These juicy and flavorful Swedish Meatballs are smothered in a savory gravy cream sauce and are perfect over noodles or mashed potatoes. This is like no other recipe you’ve ever tried!

Be sure to try my Chicken and Dumplings and Slow Cooker Beef Stew recipes next!

Swedish Meatballs in a skillet with a gravy cream sauce and fresh parsley.

Swedish Meatballs

I’ll just go ahead and say it: I do believe that these Swedish Meatballs are quite possibly the best of the best!

These are not an IKEA replica, (I’ve actually never been to IKEA! 🤯) and I can’t say that I’ve been to Sweden either, but they are amazing, and include some standout ingredients that we’ve come to know and love in America when it comes to this particular dish. 

The meatballs themselves are made with a combination of ground beef and pork, along with a touch of allspice and nutmeg. Onions and garlic add flavor and texture, and milk, egg, and breadcrumbs act as a binder. Finally, Parmesan cheese is a little “Cozy” touch that adds a subtle pop of flavor.

The sauce itself is an amazing combination of beef broth, Worcestershire sauce, Dijon, and sour cream. My secret ingredient? Chicken Bouillon. It adds the best depth of flavor and contrasts perfectly with the beef broth.

How to Make It

See recipe card below this post for ingredient quantities and full instructions.

Combine the breadcrumbs, Parmesan cheese, egg, milk, onions, garlic, salt, oregano, allspice, nutmeg, and pepper. Gently incorporate the meat until evenly combined.

Mixing ground beef, pork, and meatball ingredients in a glass bowl to make Swedish meatballs.

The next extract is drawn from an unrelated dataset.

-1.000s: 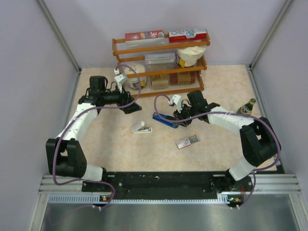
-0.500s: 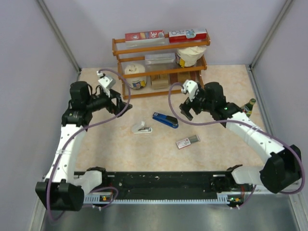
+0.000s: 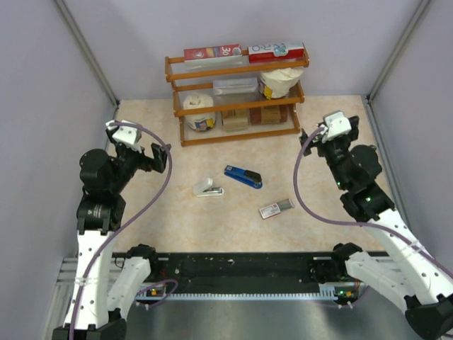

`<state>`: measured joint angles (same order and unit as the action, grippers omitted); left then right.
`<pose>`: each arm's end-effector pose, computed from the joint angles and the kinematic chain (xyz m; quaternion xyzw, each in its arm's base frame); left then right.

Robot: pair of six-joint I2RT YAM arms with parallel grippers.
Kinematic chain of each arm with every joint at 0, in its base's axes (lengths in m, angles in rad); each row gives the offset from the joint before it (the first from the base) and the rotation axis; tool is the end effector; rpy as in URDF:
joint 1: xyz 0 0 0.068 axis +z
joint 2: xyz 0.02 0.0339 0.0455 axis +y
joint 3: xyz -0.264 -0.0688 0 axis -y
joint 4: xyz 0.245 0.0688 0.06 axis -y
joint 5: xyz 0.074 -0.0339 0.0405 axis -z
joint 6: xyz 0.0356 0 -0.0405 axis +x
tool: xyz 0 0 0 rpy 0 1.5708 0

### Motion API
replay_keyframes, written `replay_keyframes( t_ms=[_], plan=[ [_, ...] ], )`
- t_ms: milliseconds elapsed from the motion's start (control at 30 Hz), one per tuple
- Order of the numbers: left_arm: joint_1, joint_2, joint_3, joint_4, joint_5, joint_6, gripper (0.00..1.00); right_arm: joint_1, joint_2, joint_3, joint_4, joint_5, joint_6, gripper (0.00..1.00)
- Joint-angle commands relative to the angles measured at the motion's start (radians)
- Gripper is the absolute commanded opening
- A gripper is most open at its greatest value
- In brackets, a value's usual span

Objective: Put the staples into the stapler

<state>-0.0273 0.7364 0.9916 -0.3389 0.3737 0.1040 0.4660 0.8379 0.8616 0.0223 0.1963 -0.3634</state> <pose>0.1527 -0.0172 0.4018 0.1729 0.7135 -0.1111 0.6699 0.1779 0.0817 0.3805 -0.2121 0.6576 -0.0307 0.7222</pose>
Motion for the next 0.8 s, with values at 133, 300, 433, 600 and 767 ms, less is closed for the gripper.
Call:
replay_keyframes(
  t_ms=[133,300,433,600,767],
  plan=[
    [0.003,-0.034,0.001,0.049,-0.010,-0.012,0.99,-0.007,-0.131,-0.091,0.310,0.173,0.011,0.99],
    [0.004,-0.042,-0.004,0.044,0.007,-0.006,0.99,-0.007,-0.157,-0.122,0.353,0.178,-0.002,0.99],
    [0.006,-0.042,-0.010,0.046,0.011,-0.007,0.99,-0.007,-0.160,-0.131,0.367,0.180,-0.003,0.99],
    [0.004,-0.043,-0.018,0.052,0.014,-0.009,0.99,-0.006,-0.154,-0.142,0.393,0.196,-0.009,0.99],
    [0.006,-0.038,-0.024,0.057,0.016,-0.009,0.99,-0.007,-0.154,-0.148,0.406,0.204,-0.016,0.99]
  ],
)
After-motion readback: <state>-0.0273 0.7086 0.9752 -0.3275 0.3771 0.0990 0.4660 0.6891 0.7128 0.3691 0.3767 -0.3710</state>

Roll into 1+ 1/2 inch meatballs and chill for 15 minutes, (or overnight). Brown in batches and set aside.

Swedish meatballs on a tray before and after cooking.

Melt butter in the same skillet and whisk in flour. Add the sauce mixture (beef broth, chicken bouillon, Worcestershire sauce, Dijon, and parsley), in small splashes, stirring continuously. Add the sour cream to a medium bowl along with some of the sauce, and stir until combined. Stir it into the skillet.

Making Swedish meatball sauce in a skillet with roux, beef broth, and sour cream.

Add the meatballs back and spoon the sauce on top. Cover partially, and simmer for 10-15 minutes, or until cooked through. Serve over mashed potatoes or egg noodles!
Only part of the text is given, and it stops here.